How to complete this task: List each line of the data that holds the string "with", please.

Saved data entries
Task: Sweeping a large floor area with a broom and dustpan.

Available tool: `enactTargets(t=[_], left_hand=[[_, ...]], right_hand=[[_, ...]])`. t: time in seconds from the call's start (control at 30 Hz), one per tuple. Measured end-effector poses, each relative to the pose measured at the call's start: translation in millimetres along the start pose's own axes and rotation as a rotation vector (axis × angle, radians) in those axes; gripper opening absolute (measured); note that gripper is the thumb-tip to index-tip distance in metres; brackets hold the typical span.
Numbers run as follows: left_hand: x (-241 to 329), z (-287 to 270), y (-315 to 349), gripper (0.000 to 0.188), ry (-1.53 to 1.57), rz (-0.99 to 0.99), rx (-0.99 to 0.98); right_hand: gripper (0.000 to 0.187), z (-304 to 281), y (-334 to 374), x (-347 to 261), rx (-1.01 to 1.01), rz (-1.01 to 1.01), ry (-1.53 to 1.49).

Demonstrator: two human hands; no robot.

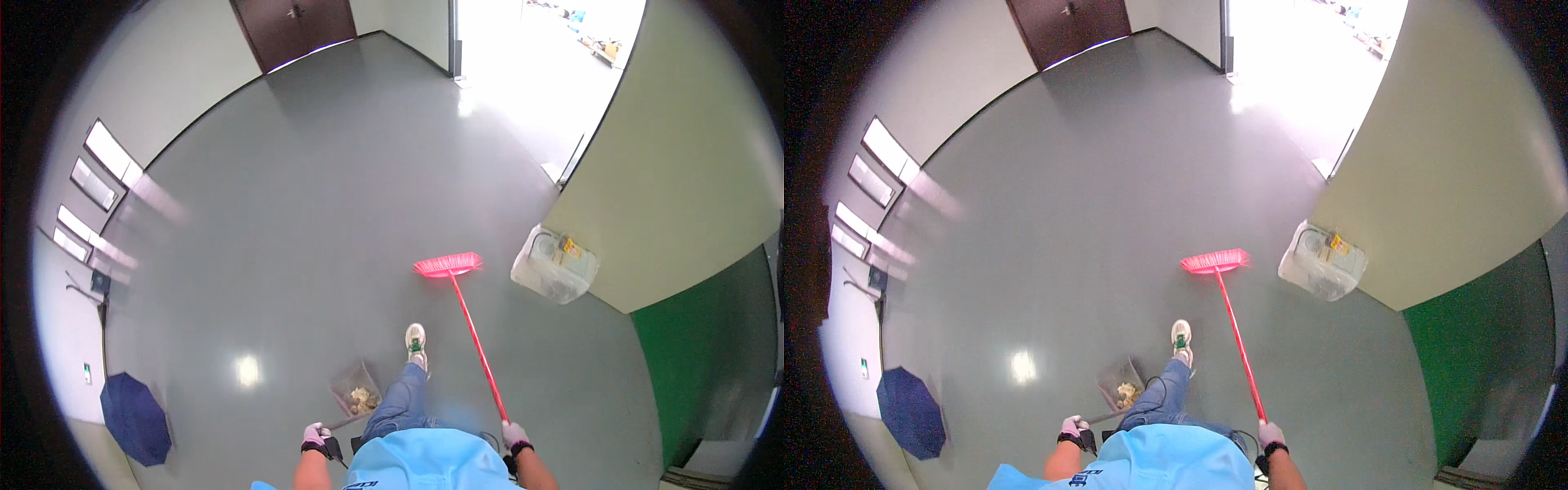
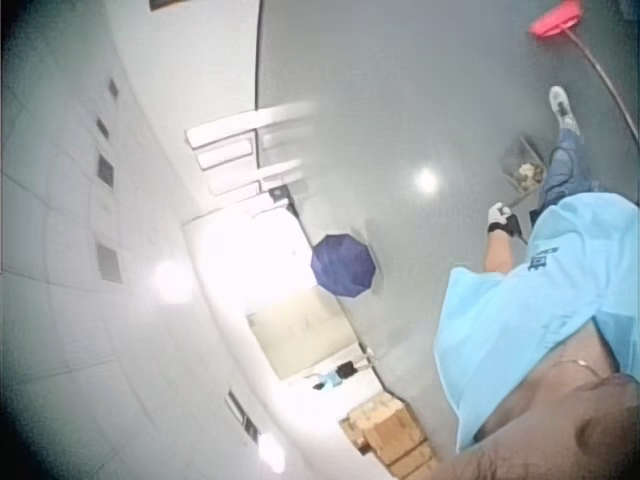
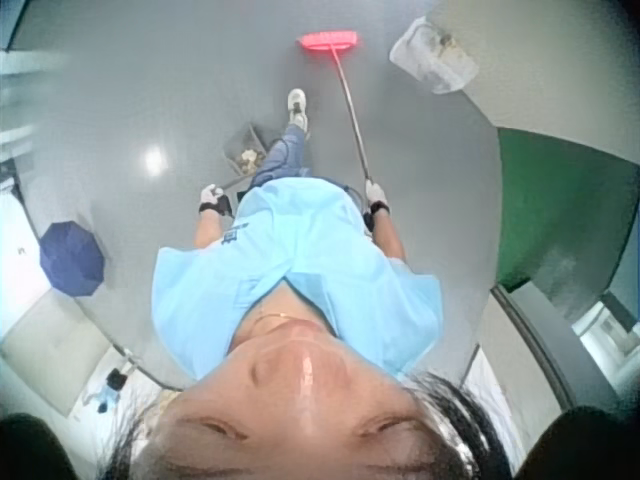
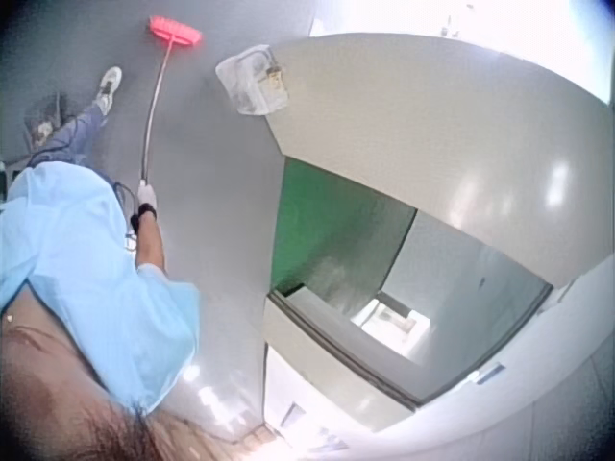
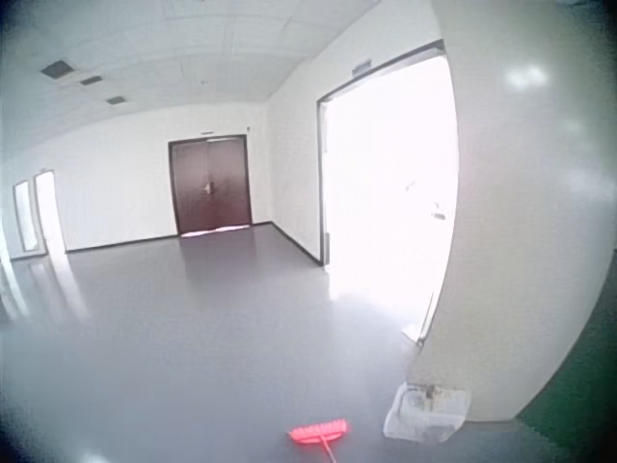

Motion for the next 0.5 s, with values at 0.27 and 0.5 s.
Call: enactTargets(t=[0.27, 0.5], left_hand=[[185.1, 169.5, 11.4, 0.02, -0.344, 0.08, 0.033], [313.1, 279.8, 0.0, 0.021, -0.189, 0.093, 0.104]], right_hand=[[0.051, -105.7, -70.9, -349.4, 0.188, -0.193, -0.009], [0.049, -83.6, -73.8, -337.2, 0.089, -0.052, -0.027]])
Point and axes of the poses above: each hand's wrist, its own y-axis away from the middle knuckle, its own z-axis out of the palm, x = y × z, the point moved 9 cm from there along -y, towards the middle knuckle, and after that the axes turned 13 degrees about -y, right-handed, at the moved point
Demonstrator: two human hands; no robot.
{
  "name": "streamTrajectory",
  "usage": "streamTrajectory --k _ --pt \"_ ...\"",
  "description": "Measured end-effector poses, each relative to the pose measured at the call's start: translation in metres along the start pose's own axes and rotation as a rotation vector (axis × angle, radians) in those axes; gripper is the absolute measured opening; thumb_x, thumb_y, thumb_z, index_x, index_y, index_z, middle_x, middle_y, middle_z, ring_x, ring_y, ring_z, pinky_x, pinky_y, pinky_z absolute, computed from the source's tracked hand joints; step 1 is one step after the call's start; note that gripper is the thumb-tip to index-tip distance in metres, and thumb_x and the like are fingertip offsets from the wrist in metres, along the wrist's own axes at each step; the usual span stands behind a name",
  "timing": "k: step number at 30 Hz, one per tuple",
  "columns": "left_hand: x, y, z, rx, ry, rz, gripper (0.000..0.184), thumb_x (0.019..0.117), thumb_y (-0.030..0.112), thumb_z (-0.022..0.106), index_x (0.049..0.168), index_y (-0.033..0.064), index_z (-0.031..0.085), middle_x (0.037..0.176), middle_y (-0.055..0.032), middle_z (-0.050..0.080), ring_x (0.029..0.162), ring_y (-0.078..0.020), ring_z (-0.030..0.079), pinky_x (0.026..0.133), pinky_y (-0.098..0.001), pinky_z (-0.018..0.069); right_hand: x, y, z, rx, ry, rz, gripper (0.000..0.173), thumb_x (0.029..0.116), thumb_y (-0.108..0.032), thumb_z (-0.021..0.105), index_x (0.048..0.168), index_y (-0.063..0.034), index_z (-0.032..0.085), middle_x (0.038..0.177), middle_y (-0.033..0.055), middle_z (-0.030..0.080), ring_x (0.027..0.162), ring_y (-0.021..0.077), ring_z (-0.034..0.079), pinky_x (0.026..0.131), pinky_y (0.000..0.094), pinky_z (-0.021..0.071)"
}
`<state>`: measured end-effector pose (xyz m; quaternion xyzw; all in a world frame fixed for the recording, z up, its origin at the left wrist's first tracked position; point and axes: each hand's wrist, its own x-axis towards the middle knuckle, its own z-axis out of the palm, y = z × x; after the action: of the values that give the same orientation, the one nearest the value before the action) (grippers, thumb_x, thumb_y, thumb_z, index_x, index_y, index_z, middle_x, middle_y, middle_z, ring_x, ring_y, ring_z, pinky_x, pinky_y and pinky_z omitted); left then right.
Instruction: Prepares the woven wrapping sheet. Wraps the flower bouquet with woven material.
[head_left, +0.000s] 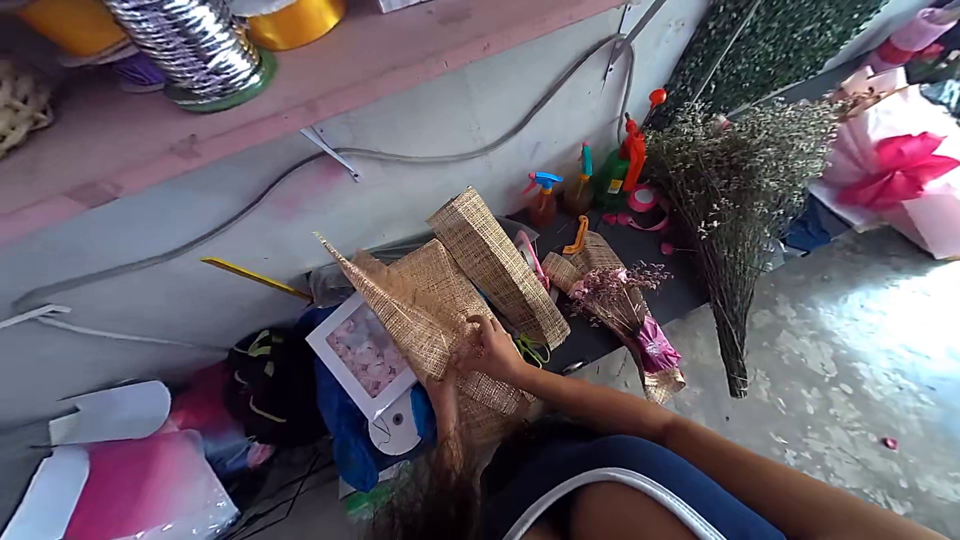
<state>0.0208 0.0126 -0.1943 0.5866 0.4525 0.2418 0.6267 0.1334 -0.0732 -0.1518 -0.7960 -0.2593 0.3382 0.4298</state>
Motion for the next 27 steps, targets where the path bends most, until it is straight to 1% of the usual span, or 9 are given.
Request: streamTrajectory --k 2,3,6,10,13,17,21,24,27 --pt "-0.002 0.012 0.002 -0.007 -0.018 0.008 0.029 0.0968 0.006 0.064 0.118 -0.0125 0.057 0.1 -0.0108 0.067 0.09 -0.0033 0.063 0.086 -0.0218 0.0521 0.005 -0.01 -0.01 -0.007 -0.051 0.065 0.111 0.0721 -0.029 0.093 0.16 -0.0094 0.027 0.15 0.0321 0.041 0.14 0.0494 0.039 0.112 0.0667 0.033" --pt "-0.005 0.017 0.004 -0.017 -0.033 -0.001 0.031 0.0984 0.006 0.062 0.121 -0.0138 0.055 0.102 -0.0119 0.067 0.092 -0.0037 0.063 0.088 -0.0219 0.0517 0.008 -0.011 -0.015 0.013 -0.099 0.07 0.116 0.0725 -0.028 0.093 0.161 -0.0072 0.02 0.147 0.032 0.047 0.137 0.0469 0.046 0.112 0.0635 0.0366" --pt "-0.007 0.023 0.007 -0.024 -0.053 -0.051 0.045 0.1044 0.019 0.056 0.133 -0.0144 0.048 0.125 -0.0229 0.061 0.112 -0.0149 0.06 0.101 -0.0305 0.0478 0.01 -0.004 -0.028 0.04 -0.216 -0.039 0.076 0.083 -0.017 0.085 0.142 0.0105 0.046 0.123 0.0288 0.065 0.117 0.0359 0.064 0.106 0.0502 0.0472" --pt "0.021 0.032 0.006 -0.207 -0.13 0.011 0.07 0.1017 0.013 0.048 0.159 -0.0014 0.011 0.156 -0.024 0.034 0.135 -0.0219 0.047 0.111 -0.0359 0.0431 0.007 0.005 -0.05 -0.067 -0.295 -0.14 0.041 0.088 -0.013 0.078 0.12 0.0088 0.064 0.112 0.0251 0.069 0.107 0.0333 0.067 0.1 0.052 0.0495" --pt "0.041 0.065 0.014 -0.255 -0.138 0.053 0.059 0.0988 0.006 0.052 0.151 -0.001 0.028 0.136 -0.0166 0.052 0.115 -0.0147 0.059 0.097 -0.0331 0.0525 0.002 0.021 -0.066 -0.062 -0.229 -0.111 0.04 0.0871 -0.017 0.08 0.115 0.0076 0.066 0.107 0.0227 0.07 0.102 0.0311 0.068 0.097 0.0523 0.0509" --pt "0.039 0.101 0.052 -0.254 -0.047 0.006 0.032 0.0939 0.002 0.068 0.123 -0.002 0.054 0.101 -0.0099 0.066 0.087 -0.0128 0.067 0.078 -0.0322 0.0587 -0.015 0.033 -0.093 0.046 -0.1 -0.058 0.043 0.0848 -0.024 0.084 0.113 0.004 0.068 0.101 0.015 0.072 0.094 0.02 0.069 0.092 0.0432 0.0541" --pt "0.027 0.11 0.088 -0.262 -0.056 0.043 0.032 0.1003 0.019 0.064 0.12 -0.0057 0.058 0.107 -0.0128 0.068 0.096 -0.016 0.067 0.086 -0.038 0.0578 -0.045 0.058 -0.117 0.163 -0.176 -0.126 0.072 0.0775 -0.003 0.085 0.141 0.0069 0.051 0.122 0.024 0.066 0.108 0.0263 0.066 0.1 0.0445 0.0521" --pt "0.011 0.114 0.112 -0.215 -0.149 0.064 0.03 0.1039 0.023 0.058 0.119 -0.0035 0.058 0.107 -0.0059 0.067 0.095 -0.0075 0.065 0.085 -0.0318 0.0565 -0.079 0.069 -0.137 0.121 -0.16 -0.121 0.062 0.0815 0.0 0.082 0.137 0.0099 0.054 0.122 0.0278 0.065 0.111 0.0324 0.066 0.102 0.0496 0.0498" --pt "-0.011 0.117 0.14 -0.291 -0.264 0.038 0.026 0.1063 0.02 0.053 0.122 0.0004 0.055 0.098 -0.0013 0.068 0.086 -0.0053 0.069 0.078 -0.0291 0.0608 -0.105 0.085 -0.15 0.106 -0.081 -0.088 0.071 0.0868 -0.002 0.078 0.149 0.007 0.043 0.13 0.0326 0.061 0.118 0.0408 0.063 0.106 0.0562 0.0464"
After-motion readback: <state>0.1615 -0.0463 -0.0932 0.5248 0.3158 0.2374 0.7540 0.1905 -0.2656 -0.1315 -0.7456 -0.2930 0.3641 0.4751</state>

Task solution:
Task: Sweeping a large floor area with a broom and dustpan.
Motion for the next 0.5 s, with values at 0.27 and 0.5 s.
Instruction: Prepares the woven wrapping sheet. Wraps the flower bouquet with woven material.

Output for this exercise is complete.